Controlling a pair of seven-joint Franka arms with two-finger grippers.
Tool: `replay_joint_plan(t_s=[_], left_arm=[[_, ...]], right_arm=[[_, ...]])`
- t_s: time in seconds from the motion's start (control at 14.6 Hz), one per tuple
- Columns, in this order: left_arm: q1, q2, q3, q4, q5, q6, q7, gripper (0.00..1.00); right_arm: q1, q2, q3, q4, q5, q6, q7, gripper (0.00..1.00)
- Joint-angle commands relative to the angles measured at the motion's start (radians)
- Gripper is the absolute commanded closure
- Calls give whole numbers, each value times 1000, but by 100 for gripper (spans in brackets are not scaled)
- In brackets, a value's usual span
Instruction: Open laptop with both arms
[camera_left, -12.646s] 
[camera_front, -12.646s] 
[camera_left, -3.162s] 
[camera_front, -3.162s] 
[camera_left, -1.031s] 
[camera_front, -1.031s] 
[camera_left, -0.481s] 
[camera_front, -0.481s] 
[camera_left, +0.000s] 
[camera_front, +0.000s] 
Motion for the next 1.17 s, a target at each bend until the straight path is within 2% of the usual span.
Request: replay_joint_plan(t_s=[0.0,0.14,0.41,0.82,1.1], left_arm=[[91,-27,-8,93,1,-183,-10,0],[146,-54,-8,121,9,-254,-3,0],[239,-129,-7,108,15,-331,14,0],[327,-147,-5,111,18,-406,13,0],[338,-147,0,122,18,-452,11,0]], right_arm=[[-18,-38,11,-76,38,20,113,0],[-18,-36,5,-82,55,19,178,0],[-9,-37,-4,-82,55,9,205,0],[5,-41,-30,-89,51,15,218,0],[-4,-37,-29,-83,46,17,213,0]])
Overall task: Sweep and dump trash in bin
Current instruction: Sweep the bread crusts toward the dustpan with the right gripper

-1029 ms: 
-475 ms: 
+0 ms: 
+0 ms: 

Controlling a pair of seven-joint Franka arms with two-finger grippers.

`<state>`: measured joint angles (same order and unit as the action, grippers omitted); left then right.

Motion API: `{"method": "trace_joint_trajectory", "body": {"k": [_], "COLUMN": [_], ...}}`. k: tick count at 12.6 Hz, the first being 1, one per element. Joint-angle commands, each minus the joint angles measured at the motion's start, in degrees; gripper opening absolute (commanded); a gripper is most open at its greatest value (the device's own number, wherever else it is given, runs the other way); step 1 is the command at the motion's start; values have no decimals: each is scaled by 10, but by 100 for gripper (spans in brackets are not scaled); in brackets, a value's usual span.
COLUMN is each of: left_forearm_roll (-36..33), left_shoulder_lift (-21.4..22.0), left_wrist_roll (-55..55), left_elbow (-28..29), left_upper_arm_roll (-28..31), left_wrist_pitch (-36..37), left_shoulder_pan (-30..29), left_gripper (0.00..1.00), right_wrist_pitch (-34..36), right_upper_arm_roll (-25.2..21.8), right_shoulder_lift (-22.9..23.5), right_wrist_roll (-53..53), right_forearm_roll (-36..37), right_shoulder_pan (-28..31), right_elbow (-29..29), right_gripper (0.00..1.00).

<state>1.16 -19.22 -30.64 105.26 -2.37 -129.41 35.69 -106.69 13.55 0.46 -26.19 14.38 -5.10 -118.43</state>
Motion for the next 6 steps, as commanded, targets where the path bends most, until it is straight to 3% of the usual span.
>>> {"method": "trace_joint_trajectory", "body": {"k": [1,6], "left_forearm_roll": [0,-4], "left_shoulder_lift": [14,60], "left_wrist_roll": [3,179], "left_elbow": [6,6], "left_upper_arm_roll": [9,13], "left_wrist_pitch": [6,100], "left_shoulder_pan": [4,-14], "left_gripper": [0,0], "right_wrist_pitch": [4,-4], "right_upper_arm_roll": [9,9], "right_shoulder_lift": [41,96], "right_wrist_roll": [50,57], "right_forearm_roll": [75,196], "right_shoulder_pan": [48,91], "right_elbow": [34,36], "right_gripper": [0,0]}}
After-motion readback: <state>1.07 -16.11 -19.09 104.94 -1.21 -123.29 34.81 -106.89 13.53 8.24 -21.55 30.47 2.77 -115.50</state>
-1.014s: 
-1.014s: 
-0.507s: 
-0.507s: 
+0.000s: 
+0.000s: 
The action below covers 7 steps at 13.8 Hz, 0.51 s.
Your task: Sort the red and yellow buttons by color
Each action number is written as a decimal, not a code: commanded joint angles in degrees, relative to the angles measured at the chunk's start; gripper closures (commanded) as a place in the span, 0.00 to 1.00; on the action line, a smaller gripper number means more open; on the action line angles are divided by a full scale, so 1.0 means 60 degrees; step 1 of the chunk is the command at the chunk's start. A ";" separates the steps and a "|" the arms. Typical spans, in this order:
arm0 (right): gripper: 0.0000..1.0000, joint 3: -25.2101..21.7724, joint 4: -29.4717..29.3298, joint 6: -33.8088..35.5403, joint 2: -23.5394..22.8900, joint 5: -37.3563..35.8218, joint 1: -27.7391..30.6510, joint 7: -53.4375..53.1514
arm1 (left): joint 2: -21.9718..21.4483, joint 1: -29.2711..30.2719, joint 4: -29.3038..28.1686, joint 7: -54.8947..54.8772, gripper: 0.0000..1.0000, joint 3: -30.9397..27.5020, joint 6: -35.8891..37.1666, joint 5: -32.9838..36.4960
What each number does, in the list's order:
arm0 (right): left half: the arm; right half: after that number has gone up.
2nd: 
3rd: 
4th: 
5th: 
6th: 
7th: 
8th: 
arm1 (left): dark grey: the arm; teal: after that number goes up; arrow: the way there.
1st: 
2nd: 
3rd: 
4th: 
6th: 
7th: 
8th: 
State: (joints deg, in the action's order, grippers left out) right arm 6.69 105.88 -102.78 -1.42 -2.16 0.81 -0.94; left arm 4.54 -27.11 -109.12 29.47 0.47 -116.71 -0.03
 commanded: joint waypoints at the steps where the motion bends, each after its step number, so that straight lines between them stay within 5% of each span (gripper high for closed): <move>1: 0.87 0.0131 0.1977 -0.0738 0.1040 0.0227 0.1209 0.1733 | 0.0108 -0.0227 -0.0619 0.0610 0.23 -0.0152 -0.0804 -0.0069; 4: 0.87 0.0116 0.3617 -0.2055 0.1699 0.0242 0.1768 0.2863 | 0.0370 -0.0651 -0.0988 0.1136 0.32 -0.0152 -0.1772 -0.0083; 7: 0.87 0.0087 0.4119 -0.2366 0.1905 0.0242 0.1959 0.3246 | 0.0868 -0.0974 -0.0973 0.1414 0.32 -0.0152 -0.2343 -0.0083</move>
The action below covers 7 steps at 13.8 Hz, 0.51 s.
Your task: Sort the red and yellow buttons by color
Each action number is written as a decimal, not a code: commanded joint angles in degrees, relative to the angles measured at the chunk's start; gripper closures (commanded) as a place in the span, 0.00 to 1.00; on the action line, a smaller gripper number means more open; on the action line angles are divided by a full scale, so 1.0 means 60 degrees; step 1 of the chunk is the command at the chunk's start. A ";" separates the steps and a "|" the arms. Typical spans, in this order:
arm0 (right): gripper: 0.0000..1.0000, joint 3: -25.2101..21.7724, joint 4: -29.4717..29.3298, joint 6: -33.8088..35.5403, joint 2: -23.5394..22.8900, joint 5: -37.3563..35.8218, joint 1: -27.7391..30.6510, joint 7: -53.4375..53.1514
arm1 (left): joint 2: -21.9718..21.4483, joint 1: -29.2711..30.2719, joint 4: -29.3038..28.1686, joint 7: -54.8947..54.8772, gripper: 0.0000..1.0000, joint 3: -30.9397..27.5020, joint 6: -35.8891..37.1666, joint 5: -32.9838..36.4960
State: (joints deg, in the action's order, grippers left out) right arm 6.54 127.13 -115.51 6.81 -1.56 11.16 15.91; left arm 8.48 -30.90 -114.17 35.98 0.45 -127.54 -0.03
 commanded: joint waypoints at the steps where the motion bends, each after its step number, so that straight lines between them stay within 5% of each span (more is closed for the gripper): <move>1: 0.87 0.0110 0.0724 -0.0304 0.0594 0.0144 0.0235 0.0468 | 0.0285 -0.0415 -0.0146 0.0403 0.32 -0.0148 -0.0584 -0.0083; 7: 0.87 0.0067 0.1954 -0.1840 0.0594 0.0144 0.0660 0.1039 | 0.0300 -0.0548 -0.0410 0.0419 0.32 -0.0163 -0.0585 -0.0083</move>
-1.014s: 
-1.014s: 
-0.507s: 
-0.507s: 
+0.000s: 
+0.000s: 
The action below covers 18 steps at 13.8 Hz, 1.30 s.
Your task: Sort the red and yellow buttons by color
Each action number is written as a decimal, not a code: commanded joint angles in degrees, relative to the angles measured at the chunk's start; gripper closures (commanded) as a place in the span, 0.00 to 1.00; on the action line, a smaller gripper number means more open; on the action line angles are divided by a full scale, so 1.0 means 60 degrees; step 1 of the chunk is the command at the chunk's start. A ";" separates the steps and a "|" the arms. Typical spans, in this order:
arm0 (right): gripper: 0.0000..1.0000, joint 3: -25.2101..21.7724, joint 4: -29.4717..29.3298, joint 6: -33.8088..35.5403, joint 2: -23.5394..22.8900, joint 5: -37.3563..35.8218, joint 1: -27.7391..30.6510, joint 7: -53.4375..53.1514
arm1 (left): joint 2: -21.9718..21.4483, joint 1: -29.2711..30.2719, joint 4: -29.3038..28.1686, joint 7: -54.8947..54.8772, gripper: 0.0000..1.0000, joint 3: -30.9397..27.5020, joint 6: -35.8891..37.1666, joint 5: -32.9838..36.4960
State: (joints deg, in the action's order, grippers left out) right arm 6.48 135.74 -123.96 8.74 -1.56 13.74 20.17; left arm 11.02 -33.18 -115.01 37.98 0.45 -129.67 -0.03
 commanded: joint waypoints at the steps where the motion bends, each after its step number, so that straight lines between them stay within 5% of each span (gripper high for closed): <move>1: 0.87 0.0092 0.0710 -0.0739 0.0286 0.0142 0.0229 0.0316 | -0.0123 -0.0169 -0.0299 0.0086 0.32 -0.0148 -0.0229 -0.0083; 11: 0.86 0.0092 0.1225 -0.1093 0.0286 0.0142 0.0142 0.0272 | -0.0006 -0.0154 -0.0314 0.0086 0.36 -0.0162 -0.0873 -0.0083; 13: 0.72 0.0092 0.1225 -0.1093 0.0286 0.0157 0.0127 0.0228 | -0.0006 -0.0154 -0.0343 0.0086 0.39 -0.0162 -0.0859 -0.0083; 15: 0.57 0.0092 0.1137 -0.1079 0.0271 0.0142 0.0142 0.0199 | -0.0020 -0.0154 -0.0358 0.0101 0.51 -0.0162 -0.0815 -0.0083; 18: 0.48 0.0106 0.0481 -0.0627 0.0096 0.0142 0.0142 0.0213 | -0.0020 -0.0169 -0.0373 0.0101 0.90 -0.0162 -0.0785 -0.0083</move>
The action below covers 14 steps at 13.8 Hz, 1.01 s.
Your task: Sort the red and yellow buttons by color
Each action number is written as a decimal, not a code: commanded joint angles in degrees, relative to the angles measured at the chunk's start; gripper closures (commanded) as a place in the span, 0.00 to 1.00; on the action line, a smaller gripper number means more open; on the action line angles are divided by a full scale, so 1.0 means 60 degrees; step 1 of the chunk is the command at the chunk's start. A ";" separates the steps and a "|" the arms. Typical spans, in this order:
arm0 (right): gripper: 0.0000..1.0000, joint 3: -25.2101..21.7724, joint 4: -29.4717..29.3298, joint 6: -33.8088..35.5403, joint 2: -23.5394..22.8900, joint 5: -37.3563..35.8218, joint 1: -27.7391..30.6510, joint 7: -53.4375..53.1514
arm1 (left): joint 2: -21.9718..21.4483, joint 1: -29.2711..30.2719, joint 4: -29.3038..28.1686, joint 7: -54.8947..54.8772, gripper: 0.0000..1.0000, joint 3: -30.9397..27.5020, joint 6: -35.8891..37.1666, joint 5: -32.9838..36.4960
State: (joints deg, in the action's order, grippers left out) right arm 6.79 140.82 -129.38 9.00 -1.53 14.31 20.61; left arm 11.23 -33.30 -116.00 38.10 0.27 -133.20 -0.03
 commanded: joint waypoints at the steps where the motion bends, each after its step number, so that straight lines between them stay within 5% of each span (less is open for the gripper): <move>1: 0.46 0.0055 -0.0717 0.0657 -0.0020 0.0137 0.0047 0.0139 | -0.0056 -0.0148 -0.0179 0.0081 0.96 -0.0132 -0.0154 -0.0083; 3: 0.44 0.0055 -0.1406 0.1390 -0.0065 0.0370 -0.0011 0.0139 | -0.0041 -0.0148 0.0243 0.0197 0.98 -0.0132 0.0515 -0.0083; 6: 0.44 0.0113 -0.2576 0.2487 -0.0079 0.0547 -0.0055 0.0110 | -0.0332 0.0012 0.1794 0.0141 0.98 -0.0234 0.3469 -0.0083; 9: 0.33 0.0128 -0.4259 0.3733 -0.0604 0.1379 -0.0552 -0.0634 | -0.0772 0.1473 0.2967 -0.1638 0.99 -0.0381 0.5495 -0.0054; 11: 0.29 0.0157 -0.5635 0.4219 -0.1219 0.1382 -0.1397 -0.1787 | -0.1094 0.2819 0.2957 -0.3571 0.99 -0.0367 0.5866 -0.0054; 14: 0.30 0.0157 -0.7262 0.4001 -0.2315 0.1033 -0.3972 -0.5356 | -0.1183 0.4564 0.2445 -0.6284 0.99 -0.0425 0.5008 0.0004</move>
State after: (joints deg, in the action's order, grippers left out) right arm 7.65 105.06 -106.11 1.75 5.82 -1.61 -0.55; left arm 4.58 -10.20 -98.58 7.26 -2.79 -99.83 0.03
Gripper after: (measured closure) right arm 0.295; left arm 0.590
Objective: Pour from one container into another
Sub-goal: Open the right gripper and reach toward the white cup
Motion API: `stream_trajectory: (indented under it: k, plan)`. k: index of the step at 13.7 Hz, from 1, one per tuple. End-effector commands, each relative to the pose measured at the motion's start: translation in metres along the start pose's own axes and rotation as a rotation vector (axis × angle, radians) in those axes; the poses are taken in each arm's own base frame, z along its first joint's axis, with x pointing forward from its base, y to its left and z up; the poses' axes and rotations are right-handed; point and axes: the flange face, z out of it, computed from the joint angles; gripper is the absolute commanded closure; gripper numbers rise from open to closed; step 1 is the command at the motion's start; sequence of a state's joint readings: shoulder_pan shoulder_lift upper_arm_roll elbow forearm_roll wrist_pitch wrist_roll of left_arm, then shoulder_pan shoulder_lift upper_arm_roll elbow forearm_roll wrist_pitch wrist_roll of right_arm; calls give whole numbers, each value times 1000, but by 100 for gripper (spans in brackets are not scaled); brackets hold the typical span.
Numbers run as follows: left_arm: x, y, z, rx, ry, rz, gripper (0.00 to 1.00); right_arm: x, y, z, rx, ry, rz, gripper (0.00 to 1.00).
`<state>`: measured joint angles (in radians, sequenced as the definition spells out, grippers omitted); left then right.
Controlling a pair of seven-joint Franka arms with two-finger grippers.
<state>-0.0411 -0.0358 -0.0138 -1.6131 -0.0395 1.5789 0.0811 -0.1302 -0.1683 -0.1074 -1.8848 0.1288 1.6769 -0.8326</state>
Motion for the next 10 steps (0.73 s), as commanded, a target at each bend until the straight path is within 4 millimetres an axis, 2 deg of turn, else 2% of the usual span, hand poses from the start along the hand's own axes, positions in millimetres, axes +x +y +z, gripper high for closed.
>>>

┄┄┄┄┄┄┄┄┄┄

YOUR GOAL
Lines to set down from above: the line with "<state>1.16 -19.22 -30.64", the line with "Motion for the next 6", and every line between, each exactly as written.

RESPONSE BOX
<state>1.16 -19.22 -30.64 105.26 -2.37 -129.41 35.69 -106.69 13.55 0.46 -26.19 14.38 -5.10 -118.43</state>
Motion for the next 6 steps, as commanded, targets where the path bends most, until it is straight to 3% of the usual span.

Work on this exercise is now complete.